• [What you should do]: Show every line of the data that includes the word "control".

(Dataset records Opens)

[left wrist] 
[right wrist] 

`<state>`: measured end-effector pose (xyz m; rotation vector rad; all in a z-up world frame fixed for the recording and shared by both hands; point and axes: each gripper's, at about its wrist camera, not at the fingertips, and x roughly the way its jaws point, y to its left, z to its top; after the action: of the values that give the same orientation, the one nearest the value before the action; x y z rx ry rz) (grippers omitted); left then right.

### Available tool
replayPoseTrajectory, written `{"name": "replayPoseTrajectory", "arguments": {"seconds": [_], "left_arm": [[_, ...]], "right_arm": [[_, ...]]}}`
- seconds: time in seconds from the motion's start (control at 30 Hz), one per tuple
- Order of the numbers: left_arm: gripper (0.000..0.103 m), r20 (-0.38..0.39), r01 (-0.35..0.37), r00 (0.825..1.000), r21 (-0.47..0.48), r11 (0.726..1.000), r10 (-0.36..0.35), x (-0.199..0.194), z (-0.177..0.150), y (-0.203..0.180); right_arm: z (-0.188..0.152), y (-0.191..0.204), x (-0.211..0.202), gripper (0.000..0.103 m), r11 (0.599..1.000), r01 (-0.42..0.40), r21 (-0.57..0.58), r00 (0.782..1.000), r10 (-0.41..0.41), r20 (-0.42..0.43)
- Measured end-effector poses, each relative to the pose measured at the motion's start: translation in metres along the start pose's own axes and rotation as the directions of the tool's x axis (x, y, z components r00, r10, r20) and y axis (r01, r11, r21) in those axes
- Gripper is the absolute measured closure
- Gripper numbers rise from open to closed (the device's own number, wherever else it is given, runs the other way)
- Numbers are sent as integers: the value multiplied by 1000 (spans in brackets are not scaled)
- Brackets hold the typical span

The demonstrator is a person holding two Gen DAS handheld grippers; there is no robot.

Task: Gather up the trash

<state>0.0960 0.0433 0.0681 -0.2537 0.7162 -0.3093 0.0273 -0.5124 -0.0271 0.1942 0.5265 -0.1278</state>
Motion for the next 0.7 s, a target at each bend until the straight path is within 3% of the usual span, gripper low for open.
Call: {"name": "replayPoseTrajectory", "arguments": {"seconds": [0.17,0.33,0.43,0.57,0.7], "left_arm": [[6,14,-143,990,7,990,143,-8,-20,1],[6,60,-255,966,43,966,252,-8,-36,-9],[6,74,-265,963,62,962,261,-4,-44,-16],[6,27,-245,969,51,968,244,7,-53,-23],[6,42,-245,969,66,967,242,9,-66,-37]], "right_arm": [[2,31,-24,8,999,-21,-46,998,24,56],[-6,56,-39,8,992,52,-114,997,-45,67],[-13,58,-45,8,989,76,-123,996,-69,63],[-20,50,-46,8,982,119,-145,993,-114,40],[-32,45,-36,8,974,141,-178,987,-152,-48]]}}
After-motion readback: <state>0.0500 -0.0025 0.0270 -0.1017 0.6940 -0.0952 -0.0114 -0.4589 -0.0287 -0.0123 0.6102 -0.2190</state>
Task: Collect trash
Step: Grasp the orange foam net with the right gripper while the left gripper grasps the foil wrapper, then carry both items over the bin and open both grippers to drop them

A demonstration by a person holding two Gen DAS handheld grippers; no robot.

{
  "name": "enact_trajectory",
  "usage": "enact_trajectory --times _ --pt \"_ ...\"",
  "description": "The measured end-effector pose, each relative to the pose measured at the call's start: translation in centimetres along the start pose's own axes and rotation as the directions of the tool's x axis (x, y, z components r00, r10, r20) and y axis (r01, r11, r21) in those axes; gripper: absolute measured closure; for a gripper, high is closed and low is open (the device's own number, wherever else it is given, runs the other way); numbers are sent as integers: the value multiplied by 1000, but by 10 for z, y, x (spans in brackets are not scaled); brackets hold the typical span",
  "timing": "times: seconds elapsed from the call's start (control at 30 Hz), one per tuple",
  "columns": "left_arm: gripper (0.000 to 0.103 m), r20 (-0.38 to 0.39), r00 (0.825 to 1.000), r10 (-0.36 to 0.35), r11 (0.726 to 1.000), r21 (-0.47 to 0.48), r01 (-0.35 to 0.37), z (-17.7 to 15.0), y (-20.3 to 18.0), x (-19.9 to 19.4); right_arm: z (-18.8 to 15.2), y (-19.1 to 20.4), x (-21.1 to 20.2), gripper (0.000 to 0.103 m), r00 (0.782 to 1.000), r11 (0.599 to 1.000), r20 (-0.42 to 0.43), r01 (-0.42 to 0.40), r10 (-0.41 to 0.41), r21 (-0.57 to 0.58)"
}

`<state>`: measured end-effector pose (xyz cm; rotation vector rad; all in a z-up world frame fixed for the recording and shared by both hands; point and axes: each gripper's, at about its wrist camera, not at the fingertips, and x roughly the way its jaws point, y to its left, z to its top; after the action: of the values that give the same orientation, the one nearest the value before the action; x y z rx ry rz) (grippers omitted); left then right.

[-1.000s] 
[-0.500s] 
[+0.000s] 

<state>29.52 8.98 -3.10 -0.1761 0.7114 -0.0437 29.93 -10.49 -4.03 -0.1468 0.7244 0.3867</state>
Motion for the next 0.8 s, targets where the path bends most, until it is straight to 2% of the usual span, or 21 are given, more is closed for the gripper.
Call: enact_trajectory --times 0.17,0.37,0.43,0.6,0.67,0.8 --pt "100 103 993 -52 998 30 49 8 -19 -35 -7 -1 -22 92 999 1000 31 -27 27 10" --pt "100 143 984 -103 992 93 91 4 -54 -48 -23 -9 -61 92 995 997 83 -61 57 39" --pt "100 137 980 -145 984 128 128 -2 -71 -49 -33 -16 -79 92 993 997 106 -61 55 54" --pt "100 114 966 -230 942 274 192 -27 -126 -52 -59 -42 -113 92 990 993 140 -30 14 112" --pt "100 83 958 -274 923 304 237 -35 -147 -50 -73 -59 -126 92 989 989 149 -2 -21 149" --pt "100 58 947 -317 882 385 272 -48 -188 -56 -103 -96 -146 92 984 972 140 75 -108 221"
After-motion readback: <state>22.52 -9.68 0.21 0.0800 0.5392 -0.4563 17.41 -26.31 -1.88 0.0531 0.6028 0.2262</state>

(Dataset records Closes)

• [The completed task]:
- seconds: time in seconds from the motion's start (control at 30 Hz), one per tuple
  "timing": "times: seconds elapsed from the call's start (control at 30 Hz), one per tuple",

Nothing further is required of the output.